* **TASK INSTRUCTIONS**
Lines from the one containing "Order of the" to the end of the data below are to be restated exactly, with both ends included and nothing else.
#### DATA EXTRACT
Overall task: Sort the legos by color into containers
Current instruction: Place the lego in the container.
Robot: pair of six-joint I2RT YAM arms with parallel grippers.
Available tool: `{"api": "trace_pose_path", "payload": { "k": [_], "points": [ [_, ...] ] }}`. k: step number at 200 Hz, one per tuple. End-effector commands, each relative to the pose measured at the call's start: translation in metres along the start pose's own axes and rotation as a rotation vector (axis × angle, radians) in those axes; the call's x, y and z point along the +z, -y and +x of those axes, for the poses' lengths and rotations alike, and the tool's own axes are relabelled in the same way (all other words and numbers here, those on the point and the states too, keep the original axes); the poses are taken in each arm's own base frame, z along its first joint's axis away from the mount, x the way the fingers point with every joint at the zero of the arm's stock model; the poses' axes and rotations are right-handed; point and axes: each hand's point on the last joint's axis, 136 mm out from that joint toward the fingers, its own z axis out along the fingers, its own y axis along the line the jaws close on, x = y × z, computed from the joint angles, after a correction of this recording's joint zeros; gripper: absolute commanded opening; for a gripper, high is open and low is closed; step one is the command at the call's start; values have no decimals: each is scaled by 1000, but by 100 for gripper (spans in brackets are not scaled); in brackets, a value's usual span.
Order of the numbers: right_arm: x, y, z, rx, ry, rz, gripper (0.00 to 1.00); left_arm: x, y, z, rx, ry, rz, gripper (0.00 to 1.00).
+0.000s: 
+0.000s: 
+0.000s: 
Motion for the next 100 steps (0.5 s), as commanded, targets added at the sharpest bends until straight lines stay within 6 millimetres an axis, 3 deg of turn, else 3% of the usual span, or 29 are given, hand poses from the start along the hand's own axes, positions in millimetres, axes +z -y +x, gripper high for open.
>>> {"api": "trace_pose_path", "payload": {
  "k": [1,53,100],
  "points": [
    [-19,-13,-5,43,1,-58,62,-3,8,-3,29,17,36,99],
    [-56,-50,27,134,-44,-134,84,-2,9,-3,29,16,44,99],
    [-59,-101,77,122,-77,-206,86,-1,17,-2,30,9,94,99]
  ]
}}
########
* **EXERCISE SOLUTION**
Order of the numbers: right_arm: x, y, z, rx, ry, rz, gripper (0.00 to 1.00); left_arm: x, y, z, rx, ry, rz, gripper (0.00 to 1.00).
+0.000s: 
+0.000s: 
+0.000s: 
Motion for the next 100 steps (0.5 s), as commanded, targets added at the sharpest bends until straight lines stay within 6 millimetres an axis, 3 deg of turn, else 3% of the usual span, or 29 are given, hand poses from the start along the hand's own axes, positions in millimetres, axes +z -y +x, gripper high for open.
>>> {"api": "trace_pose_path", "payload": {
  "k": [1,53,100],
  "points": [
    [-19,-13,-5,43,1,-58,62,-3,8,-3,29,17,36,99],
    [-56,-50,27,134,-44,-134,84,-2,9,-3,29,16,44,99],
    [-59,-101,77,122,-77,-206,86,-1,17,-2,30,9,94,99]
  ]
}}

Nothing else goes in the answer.